Mata Mira membulat sempurna. Tidak mengerti pemikiran mamanya.

"Mama mau aku nikah sama duda beranak satu? Big no, Mam!" kata Eva dengan suara yang sedikit meninggi.

"Mama lihat dia pria yang baik dan bertanggung jawab. Dia juga belum tua, tampan dan gagah. Dia cocok sama kamu. Lagipula, kakaknya menawari kamu untuk menjadi ibu sambung anak itu. Kamu juga tampak cocok sama bayinya."

"Mama mikirin masa depan aku nggak sih? Mama seriusan ngomong itu?" Eva menatap heran mamanya yang terlihat santai mengatakan hal yang gila.

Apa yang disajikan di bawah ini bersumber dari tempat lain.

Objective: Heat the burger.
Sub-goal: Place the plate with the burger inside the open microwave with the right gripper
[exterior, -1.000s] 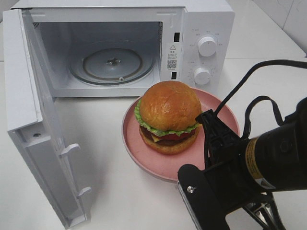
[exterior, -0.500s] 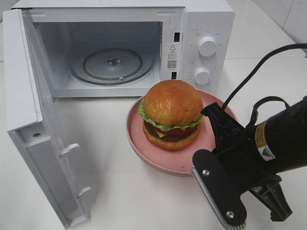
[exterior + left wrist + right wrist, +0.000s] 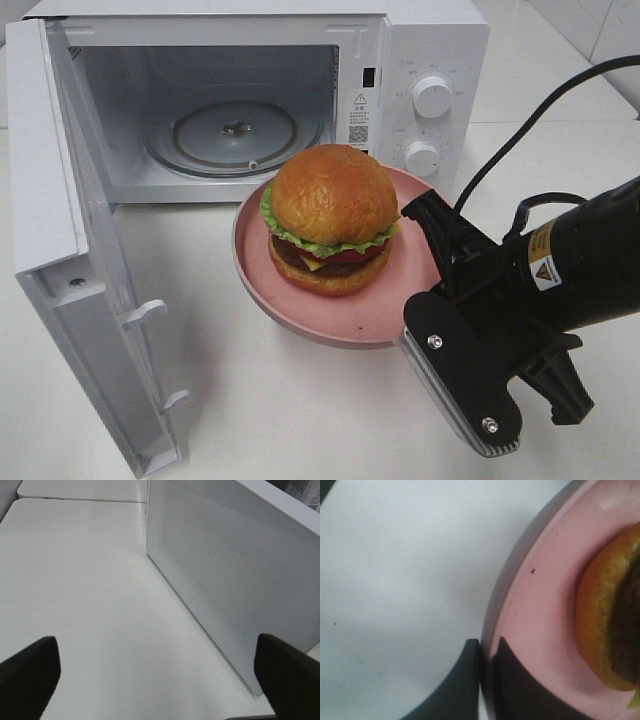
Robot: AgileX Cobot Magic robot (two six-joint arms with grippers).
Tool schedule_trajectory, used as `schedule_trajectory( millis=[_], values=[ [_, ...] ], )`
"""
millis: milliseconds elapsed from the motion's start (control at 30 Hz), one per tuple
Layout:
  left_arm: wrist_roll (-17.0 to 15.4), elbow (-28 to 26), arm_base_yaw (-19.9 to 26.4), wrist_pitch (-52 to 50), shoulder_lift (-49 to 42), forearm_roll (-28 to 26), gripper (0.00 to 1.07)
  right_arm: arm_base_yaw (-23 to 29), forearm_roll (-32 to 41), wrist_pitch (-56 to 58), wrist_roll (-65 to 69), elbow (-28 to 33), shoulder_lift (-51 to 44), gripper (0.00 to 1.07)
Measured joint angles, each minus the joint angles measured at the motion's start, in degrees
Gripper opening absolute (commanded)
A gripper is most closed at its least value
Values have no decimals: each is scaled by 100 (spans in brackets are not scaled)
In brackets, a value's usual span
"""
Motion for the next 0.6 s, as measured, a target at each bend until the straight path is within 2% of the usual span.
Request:
schedule_trajectory(
  millis=[600],
  values=[
    [0, 0, 0, 0, 0, 0, 98, 0, -109, -298, 6, -670, 837, 0]
  ],
)
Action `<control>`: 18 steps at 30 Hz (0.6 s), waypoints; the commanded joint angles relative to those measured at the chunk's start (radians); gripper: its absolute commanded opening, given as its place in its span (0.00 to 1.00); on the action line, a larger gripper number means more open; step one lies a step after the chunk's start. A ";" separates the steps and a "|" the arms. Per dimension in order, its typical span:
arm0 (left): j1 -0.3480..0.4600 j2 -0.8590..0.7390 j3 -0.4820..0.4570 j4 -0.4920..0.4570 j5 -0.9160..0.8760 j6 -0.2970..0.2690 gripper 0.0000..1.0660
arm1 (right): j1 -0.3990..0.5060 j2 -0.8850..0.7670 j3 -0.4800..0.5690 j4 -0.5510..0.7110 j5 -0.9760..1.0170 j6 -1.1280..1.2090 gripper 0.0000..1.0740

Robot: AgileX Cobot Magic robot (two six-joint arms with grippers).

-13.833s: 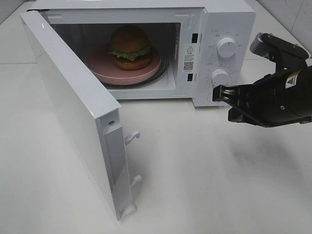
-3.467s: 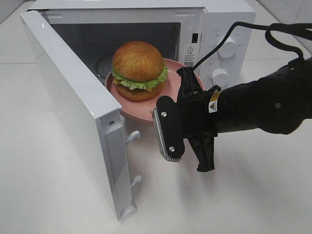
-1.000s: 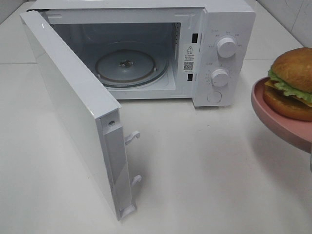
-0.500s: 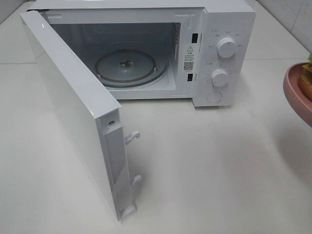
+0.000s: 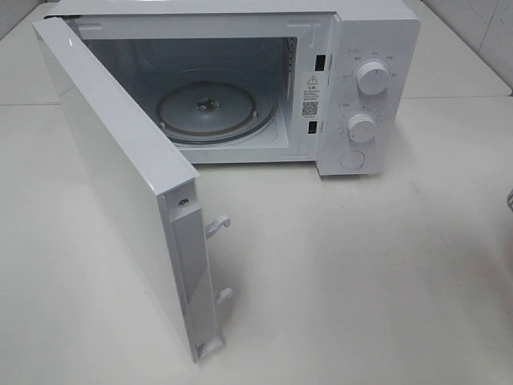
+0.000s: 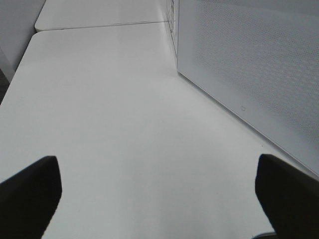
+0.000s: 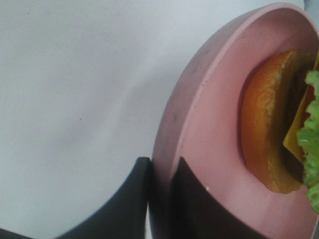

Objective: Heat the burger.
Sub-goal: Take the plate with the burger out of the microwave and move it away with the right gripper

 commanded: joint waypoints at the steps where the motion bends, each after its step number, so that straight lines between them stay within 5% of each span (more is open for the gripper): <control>1: 0.002 -0.002 -0.001 -0.007 -0.007 0.002 0.92 | -0.001 0.069 -0.010 -0.086 0.011 0.106 0.00; 18: 0.002 -0.002 -0.001 -0.007 -0.007 0.002 0.92 | -0.001 0.411 -0.038 -0.124 0.011 0.647 0.00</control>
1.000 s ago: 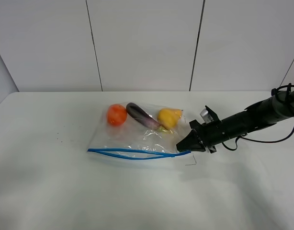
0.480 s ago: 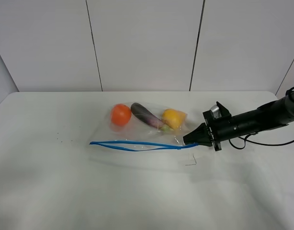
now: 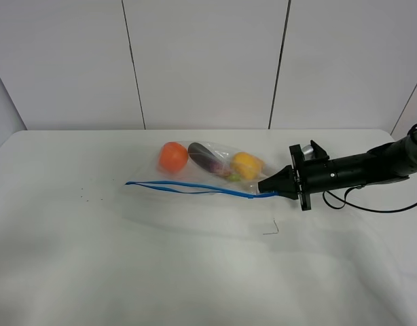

"Bukannya kamu sangat diuntungkan? Kamu tidak perlu tertekan demi mendapatkan anak lagi karena kamu cukup menjadi ibu anak itu. Kamu juga akan dijaga oleh bapak kos kamu. Mama juga sempat cerita sama kakaknya, katanya bapak kos kamu itu pernah jadi dosen LB di salah satu kampus sini. Mama bisa titipin kamu ke dia supaya segera menyelesaikan kuliah."

"Ma!" tegur Eva. Apakah mamanya sadar dengan ucapannya?

Eva menoleh ke papanya. Meminta pertolongan agar papanya memberinya pembelaan. Tetapi, Papa Eva hanya diam saja.

"Ah, menyebalkan! Aku akan ke rumah utama minta kunci. Sepertinya pikiran mama sama papa terganggu karena kelamaan nunggu di depan kamar."

Eva berlalu dengan perasaan dongkol. Dia menuju rumah utama dan menemukan Dona sedang termenung di teras.

Eva memaksakan senyum di wajah sebelum menyapa Dona. "Bu, Pak Rafa ada di mana ya?"

Tersadar dari lamunannya, Dona mengintip dulu ke dalam sebelum menjawab, "Ada di dalam. Di kamarnya Arumi. Kamu tau 'kan? Langsung masuk aja."

Eva mengangguk. Dia beranjak memasuki rumah.

"Eva!" panggil Dona mencekal lengan Eva.

Eva menatap tanya Dona. Dia tidak bisa menebak alasan Dona menghentikannya. Dia menunggu Dona kembali bersuara.

"Eva, saya mohon bantuan kamu," kata Dona dengan wajah agak memelas.

Eva mengerutkan dahi, "Bantuin apa, Bu?"

Dona menelan ludah. Dia ragu untuk mengatakan keinginannya, tapi merasa harus menyampaikannya pada Eva.

"Kamu mau ya nikah sama Rafa. Aku mohon. Jadi ibu untuk Arumi."